§ **What to produce**
Search the material for the word "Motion" and copy every line in which it occurs.

§ **Data**
━━━━━━━━━━

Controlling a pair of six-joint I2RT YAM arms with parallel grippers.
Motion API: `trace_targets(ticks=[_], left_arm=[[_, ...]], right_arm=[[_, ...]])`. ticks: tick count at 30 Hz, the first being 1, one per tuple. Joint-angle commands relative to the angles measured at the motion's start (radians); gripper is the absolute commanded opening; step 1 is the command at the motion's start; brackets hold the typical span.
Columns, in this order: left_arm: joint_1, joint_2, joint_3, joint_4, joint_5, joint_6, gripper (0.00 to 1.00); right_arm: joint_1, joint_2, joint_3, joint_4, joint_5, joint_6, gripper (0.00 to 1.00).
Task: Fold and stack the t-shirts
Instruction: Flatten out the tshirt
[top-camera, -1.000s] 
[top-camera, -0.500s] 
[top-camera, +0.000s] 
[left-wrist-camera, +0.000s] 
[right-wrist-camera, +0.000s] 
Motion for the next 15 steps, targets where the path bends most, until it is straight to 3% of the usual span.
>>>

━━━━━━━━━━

§ **Solution**
Motion API: `trace_targets(ticks=[_], left_arm=[[_, ...]], right_arm=[[_, ...]])`. ticks: tick count at 30 Hz, the first being 1, one per tuple. Joint-angle commands relative to the angles measured at the motion's start (radians); gripper is the absolute commanded opening; step 1 is the command at the motion's start; brackets hold the typical span.
Motion for the next 15 steps, targets where the path bends most, until it is straight to 3% of the usual span.

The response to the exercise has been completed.